Three were we. We were three. Roaming the night. In our stagecoach, Netley, he drove. Sickert charmed them, Sickert the painter, charmed the whores, up to us, from the streets. I lulled them, one by one, to easy death, with poisoned grapes, then opened them, sliced with knives, I William Gull, the Crown physician. We three frightened, we ordinary three, a whole century. To oblige Victoria, whose helpless grandson, little Prince Eddy, married a slut. In sordid secret. Four women knew. Four women died. At our hands. I lopped innards. To a clip-clop. A bloody trinity. We were that. Serving the Queen. The blackmail coach. The Kipper team. Sent our letter To the Press. Address: ’’From Hell.’’ No, another place. Then we stopped. Grapes, knives, coach. All three gone. All three men. All four women. No one caught. Much too clever. To be famous. London loved us.

*

No carriage could come bursting through the wrought-iron gates alongside Number 74; it would have to come along the street, and it did, advancing quite slowly, quietly, the dumpy figure of Netley muffled up against the night’s warmth as if he paid the weather no heed but lived in a climate of his own, unreachable, unswayable. This, Sickert thought, was likely to be the only expedition, granted a little luck in finding the women. The only snag was likely to be Marie Kelly, who had made a habit of never being where she was supposed to be. As he stood there, after nodding curtly to Netley, who was uninclined to speak, Sickert had one of those wonderful bits of awareness that kept him sane: he was still in his twenties, his late twenties to be sure, and much of his life was before him, full of wonders, triumphs, and masterpieces; he could ask no more of life, and the very idea was going to see him through tonight, just so long as he believed in himself. In a way, he was privileged, called to Royal Duty just before midnight, with one of the most famous physicians in the land. Part of him chilled, though, at the mind’s-eye image of Gull, who would have no idea how well-equipped Sickert was against attempts on his person, that preposterous chance sired by suspicion upon sheer nerves.

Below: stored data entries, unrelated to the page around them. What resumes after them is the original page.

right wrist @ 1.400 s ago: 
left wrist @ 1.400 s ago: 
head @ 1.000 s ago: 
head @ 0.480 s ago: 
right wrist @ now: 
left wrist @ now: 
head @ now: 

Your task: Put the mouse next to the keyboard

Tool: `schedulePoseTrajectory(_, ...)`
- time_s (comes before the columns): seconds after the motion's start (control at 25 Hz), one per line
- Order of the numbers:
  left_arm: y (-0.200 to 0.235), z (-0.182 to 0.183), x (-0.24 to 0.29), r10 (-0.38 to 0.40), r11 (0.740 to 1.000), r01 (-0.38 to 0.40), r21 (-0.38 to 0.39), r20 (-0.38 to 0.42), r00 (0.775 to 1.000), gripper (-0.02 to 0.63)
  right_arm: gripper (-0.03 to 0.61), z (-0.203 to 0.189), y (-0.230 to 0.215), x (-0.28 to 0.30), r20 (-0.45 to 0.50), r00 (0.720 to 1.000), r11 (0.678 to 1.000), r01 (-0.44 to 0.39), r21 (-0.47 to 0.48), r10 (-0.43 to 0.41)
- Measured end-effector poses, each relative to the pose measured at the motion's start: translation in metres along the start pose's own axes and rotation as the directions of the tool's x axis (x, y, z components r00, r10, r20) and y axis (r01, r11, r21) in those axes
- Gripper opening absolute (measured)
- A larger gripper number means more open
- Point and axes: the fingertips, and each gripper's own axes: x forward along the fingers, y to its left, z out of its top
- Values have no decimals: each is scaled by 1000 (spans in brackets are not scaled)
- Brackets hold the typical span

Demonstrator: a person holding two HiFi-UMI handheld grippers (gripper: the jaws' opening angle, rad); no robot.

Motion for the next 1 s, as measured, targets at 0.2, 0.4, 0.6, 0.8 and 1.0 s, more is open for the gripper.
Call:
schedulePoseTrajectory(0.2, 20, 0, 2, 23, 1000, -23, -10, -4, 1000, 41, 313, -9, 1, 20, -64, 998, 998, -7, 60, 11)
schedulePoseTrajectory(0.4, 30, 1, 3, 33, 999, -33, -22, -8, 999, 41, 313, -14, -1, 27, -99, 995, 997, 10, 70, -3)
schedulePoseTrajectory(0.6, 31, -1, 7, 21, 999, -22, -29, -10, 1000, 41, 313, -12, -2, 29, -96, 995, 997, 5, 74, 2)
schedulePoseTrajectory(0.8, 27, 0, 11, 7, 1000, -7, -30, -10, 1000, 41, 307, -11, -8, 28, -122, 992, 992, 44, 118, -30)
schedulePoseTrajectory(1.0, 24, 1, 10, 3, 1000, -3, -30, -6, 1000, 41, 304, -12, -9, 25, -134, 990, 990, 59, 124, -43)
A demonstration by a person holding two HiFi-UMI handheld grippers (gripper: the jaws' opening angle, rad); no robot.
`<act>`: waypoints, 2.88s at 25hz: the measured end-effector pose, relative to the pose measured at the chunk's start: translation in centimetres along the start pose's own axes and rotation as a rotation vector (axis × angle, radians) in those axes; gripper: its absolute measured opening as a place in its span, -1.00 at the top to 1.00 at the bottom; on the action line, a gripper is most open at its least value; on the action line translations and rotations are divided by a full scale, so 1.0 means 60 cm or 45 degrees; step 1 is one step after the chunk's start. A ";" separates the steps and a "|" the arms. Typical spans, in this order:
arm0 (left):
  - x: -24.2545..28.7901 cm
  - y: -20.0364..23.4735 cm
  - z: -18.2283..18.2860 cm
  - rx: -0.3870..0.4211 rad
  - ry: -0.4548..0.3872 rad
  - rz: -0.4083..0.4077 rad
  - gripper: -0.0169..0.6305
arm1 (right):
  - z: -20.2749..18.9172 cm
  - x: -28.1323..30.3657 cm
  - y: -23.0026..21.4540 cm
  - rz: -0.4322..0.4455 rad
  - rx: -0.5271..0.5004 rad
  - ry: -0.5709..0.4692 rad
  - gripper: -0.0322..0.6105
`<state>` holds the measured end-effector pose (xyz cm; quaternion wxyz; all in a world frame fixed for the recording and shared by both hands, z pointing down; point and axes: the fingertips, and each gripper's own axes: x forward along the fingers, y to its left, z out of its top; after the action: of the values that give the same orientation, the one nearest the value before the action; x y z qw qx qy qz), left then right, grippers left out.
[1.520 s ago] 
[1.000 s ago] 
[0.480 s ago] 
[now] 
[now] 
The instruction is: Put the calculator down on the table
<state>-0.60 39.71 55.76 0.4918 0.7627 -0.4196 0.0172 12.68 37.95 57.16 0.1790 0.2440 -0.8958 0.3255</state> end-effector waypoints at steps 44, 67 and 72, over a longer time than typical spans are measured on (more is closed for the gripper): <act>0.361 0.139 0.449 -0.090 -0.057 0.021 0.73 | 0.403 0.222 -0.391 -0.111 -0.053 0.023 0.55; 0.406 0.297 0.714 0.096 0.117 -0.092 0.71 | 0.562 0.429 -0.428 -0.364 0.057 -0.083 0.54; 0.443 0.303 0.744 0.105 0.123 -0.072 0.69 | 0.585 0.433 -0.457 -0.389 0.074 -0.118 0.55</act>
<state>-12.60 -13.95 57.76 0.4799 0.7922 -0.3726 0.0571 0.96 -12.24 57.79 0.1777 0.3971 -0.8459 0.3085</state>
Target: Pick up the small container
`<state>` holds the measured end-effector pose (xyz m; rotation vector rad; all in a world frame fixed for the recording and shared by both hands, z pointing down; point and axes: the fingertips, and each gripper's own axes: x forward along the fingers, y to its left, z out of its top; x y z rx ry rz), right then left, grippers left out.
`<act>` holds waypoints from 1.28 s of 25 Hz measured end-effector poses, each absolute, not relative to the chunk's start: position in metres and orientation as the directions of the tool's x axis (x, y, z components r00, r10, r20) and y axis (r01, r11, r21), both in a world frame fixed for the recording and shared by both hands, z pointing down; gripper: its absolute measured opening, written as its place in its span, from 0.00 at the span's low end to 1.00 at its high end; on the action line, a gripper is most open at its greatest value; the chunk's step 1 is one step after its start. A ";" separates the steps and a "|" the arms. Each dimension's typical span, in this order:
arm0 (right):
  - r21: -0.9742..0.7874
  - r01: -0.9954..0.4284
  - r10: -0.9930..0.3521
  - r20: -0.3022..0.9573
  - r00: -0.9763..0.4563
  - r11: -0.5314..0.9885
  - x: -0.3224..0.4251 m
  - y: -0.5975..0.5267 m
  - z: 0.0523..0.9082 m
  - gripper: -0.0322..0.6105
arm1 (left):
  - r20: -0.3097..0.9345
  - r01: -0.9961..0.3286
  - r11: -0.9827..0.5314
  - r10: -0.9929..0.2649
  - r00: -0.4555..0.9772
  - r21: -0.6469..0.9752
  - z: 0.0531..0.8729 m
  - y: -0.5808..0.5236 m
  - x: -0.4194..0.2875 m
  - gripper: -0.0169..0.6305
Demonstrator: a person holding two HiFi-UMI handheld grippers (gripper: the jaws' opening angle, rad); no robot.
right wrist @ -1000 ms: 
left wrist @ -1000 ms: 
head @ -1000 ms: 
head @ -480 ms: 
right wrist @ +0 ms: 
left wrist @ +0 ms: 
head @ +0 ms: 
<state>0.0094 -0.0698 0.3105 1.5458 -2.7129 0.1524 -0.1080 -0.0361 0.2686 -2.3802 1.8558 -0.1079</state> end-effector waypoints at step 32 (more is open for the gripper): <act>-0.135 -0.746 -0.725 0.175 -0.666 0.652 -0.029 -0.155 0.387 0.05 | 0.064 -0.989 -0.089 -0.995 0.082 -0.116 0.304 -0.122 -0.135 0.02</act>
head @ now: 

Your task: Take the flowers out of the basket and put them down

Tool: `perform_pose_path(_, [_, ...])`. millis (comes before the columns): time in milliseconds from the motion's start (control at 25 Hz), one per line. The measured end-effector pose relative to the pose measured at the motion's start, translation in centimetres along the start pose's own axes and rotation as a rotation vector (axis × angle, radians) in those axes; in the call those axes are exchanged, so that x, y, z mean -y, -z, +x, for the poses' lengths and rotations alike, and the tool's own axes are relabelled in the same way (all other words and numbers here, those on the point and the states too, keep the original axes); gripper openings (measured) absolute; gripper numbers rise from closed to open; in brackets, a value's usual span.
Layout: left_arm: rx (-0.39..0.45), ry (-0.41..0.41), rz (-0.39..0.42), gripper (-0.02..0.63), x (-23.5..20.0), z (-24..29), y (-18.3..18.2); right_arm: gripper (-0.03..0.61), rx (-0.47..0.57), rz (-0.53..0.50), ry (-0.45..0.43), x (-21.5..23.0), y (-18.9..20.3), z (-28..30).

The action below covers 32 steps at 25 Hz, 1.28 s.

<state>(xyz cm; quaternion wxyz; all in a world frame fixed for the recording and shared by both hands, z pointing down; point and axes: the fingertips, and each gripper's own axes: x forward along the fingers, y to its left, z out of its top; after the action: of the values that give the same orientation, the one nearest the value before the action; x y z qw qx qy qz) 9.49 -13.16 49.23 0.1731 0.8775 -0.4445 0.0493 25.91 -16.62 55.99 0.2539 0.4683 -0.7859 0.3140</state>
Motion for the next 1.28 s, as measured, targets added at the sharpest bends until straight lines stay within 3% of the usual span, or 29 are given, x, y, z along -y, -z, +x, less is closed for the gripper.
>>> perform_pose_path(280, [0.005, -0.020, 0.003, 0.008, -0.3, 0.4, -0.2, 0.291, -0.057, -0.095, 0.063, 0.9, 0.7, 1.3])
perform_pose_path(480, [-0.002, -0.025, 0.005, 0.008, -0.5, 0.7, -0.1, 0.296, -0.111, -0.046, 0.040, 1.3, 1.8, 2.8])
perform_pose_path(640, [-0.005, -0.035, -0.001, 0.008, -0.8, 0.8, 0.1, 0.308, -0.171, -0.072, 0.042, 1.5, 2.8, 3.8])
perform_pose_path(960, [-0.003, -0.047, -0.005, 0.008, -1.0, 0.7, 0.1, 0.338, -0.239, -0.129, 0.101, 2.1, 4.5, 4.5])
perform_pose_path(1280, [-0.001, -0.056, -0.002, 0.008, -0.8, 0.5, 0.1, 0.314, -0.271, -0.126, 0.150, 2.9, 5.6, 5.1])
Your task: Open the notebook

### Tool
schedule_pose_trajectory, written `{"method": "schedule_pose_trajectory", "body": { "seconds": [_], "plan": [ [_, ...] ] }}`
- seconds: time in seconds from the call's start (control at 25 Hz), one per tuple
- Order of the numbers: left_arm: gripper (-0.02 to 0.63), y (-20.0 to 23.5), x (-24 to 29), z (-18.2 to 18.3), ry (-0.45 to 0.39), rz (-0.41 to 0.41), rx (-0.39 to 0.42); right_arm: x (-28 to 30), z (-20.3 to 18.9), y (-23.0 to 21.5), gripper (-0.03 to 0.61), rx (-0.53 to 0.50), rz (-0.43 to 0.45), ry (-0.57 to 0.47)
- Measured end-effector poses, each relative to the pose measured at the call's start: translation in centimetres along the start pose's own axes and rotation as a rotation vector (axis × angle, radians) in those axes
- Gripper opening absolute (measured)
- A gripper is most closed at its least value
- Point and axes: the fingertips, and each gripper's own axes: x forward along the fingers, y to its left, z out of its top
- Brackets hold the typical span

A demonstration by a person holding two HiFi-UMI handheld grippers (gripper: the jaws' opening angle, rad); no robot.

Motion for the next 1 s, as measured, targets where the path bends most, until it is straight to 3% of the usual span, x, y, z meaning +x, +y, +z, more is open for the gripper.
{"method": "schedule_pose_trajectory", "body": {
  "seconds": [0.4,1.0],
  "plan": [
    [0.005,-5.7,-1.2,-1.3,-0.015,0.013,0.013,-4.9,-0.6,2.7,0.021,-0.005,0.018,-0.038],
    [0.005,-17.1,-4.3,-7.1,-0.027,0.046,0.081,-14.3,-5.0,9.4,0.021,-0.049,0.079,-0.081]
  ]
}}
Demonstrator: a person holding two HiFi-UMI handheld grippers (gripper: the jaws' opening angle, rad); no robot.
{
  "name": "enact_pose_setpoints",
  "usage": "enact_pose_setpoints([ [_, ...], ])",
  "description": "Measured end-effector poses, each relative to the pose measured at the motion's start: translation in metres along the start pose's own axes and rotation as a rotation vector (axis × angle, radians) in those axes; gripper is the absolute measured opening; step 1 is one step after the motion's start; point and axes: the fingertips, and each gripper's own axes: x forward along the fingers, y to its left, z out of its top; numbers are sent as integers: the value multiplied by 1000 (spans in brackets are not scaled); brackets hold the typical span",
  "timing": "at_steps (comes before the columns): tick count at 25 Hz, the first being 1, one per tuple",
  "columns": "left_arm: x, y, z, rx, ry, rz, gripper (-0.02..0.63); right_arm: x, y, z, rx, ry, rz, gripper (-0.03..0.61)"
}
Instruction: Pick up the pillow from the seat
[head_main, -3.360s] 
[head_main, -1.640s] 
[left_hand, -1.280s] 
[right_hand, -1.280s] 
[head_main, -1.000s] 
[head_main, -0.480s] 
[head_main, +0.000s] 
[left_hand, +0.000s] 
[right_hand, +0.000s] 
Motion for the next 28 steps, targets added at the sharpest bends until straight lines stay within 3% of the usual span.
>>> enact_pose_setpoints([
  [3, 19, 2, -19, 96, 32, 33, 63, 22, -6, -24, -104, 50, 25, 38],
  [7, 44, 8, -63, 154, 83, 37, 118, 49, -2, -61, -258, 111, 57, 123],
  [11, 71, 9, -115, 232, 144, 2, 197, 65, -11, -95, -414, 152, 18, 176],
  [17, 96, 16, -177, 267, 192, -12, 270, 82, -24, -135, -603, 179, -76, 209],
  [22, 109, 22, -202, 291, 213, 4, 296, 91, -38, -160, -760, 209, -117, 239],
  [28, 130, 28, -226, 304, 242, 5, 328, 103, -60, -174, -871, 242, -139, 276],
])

Slid down his stocking, point aimed toward his shoe, a long, somewhat ornamental dagger (a painting prop) cooled his shin, just in case, although back in the studio, much to his surprise, he had discovered, in a nondescript old mahogany brown doctor’s bag, used mainly for discarded paints, a metal case about eight inches long and two inches wide with, nestling melodiously against one another, three sharp surgical knives within: an heirloom, a curio, a piece of flotsam from Denmark or Germany, perhaps, unearthed from the basement of a cabin trunk, proof that there was once a doctor in the family, back in the old Schleswig-Holstein days at Flensberg. An odd, unkind smile crossed Sickert’s face; he was thinking that the knife case had seemed to come from the very name, from the Flenspart at least, as if concepts could generate things. He had no time to pursue the notion as Gull came quietly out, descending the steps without looking; he too dressed for February although it was August thirtieth. Was there a sudden cold that only Sickert could not feel? There was rain in the air, but nothing untoward beyond that. An umbrella would have sufficed.

Off they went to the East End without a word spoken. Gull hunched bulkily in his seat, perhaps humming under his breath; if he had brought anything with him —sketch, photograph, document for the women to sign —it was buried in the folds of his enormous dark overcoat, and Sickert sighed —he had been hoping for a glimpse of Lady Gull, or of the daughter: a skirl of girlish laughter to reassure him, a final peck from the adoring wife. There in the semi-darkness he sat with the skull-puncturer, the vivisectionist, the maître d’ of the loonybin, who threatened others into joining him on unholy missions in what would soon be the dead of night, except for the class of woman on whose track they were. Out of sheer nerves, Sickert was swinging his foot, quite into the rhythm of it, until Gull leaned toward him and tapped his knee with something hard and angular, in a silent please, and Sickert could think only: Out of all the painters in London, he has chosen me; out of all the doctors in London, he has been chosen to see to this. Lord knows what the night will bring. He was glad of the knife, though if he could get it out fast enough he was uncertain; in the gloom he felt for it, making a slight crouch as if to adjust his sock, and there it was, like a cripple’s brace.